YOUR OBJECTIVE:
Among the entries below, how many lines hold "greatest"? Reply with the number only.

(Extracted data entries)
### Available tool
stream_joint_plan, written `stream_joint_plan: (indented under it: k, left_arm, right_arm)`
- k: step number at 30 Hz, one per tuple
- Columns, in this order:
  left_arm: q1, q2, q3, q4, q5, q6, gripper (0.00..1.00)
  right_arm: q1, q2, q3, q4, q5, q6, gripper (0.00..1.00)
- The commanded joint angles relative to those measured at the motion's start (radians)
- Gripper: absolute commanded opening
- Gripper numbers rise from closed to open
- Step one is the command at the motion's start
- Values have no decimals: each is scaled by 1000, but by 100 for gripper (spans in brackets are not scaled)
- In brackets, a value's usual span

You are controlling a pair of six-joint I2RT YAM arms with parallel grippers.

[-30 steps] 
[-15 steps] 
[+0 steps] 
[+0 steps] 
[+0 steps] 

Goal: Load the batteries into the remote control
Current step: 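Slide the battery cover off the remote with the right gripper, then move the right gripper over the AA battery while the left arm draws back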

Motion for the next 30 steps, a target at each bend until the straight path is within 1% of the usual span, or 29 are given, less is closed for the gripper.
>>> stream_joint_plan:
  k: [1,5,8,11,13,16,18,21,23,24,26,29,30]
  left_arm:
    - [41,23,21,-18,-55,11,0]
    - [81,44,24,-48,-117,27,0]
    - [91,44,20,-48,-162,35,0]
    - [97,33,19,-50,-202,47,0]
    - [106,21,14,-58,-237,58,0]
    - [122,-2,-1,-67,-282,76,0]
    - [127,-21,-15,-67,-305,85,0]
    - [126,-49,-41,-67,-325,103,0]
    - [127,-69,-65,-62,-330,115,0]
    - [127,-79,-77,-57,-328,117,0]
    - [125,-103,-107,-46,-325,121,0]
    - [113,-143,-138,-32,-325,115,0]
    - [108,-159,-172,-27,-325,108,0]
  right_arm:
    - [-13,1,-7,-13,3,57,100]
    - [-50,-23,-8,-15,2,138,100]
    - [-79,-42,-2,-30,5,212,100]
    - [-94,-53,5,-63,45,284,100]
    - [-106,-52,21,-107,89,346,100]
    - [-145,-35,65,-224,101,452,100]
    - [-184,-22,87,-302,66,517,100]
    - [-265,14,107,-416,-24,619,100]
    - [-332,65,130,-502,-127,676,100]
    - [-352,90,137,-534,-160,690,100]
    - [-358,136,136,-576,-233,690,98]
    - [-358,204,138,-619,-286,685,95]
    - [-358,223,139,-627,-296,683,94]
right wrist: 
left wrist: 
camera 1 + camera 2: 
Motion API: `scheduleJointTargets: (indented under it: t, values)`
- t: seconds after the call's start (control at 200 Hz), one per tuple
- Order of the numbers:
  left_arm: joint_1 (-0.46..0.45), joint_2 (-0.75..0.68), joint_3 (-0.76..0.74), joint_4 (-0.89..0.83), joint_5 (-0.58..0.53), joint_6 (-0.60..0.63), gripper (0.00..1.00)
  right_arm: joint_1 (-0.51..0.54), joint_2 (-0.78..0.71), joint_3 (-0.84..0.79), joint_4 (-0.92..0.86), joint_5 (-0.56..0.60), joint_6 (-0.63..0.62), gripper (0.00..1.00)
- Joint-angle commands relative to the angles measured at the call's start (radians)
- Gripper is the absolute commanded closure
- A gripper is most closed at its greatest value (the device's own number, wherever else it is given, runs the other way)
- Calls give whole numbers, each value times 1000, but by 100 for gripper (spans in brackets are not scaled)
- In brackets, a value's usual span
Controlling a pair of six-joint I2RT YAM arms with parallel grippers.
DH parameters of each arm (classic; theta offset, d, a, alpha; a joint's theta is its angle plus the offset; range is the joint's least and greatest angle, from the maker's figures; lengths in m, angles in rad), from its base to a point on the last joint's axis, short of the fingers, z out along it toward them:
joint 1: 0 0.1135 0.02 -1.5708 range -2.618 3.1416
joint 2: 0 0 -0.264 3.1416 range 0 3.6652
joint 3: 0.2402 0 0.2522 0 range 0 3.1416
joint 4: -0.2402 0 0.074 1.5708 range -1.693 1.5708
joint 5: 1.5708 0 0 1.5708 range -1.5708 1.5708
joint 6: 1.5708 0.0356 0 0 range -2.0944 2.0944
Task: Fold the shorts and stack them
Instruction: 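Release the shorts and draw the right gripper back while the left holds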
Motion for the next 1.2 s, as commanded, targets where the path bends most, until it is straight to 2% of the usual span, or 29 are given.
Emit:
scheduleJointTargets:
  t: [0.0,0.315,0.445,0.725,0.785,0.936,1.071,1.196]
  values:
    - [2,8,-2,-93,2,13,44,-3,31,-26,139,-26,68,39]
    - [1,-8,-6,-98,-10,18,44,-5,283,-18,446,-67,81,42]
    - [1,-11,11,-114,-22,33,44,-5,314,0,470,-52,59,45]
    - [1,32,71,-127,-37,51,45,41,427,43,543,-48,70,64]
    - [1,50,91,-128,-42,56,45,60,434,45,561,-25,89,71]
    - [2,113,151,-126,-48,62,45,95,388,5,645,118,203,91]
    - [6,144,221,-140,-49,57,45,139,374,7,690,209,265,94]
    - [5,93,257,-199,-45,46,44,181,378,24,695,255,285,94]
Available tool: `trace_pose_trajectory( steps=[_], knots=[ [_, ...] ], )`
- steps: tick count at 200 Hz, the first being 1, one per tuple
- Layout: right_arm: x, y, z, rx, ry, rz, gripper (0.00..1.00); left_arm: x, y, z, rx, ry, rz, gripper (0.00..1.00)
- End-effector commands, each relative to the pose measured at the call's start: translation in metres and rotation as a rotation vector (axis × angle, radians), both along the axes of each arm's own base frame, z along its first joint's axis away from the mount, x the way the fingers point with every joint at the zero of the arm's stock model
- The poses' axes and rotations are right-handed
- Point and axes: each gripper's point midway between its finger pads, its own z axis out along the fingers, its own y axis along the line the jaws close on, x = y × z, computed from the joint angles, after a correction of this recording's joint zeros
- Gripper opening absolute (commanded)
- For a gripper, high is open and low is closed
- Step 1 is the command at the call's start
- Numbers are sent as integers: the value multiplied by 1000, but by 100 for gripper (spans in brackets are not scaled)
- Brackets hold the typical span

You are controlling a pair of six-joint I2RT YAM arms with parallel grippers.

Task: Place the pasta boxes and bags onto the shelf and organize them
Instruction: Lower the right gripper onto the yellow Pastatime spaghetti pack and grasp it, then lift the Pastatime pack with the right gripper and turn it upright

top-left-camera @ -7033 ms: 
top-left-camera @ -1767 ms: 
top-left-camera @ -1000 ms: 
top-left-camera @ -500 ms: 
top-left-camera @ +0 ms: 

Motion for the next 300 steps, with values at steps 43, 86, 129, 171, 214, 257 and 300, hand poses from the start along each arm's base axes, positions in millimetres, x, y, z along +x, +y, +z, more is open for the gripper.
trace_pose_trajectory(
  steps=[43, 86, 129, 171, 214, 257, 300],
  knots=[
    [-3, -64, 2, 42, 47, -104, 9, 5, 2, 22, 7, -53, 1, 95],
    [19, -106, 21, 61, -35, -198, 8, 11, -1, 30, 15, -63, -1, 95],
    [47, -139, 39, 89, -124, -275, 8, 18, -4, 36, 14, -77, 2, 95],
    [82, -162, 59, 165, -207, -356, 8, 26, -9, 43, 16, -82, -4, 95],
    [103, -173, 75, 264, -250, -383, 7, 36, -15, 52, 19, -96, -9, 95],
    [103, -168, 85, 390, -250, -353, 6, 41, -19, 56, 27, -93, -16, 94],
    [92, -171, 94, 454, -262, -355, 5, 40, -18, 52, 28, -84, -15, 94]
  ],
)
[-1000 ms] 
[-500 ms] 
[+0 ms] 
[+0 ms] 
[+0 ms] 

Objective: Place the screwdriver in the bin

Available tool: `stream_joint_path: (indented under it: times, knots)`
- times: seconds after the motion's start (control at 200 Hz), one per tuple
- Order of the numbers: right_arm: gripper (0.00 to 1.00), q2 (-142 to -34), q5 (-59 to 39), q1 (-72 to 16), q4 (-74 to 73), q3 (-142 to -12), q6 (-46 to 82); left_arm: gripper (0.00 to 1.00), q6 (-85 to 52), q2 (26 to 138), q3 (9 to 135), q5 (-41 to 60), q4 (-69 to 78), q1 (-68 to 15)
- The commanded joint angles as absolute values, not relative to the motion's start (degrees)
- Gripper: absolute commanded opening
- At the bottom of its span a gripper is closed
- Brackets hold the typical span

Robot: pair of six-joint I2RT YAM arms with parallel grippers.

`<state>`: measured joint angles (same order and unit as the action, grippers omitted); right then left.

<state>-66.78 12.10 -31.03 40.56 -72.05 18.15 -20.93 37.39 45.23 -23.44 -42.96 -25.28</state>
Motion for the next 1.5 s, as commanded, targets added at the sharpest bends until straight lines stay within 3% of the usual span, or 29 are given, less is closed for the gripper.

COMPLETED EXERCISE:
2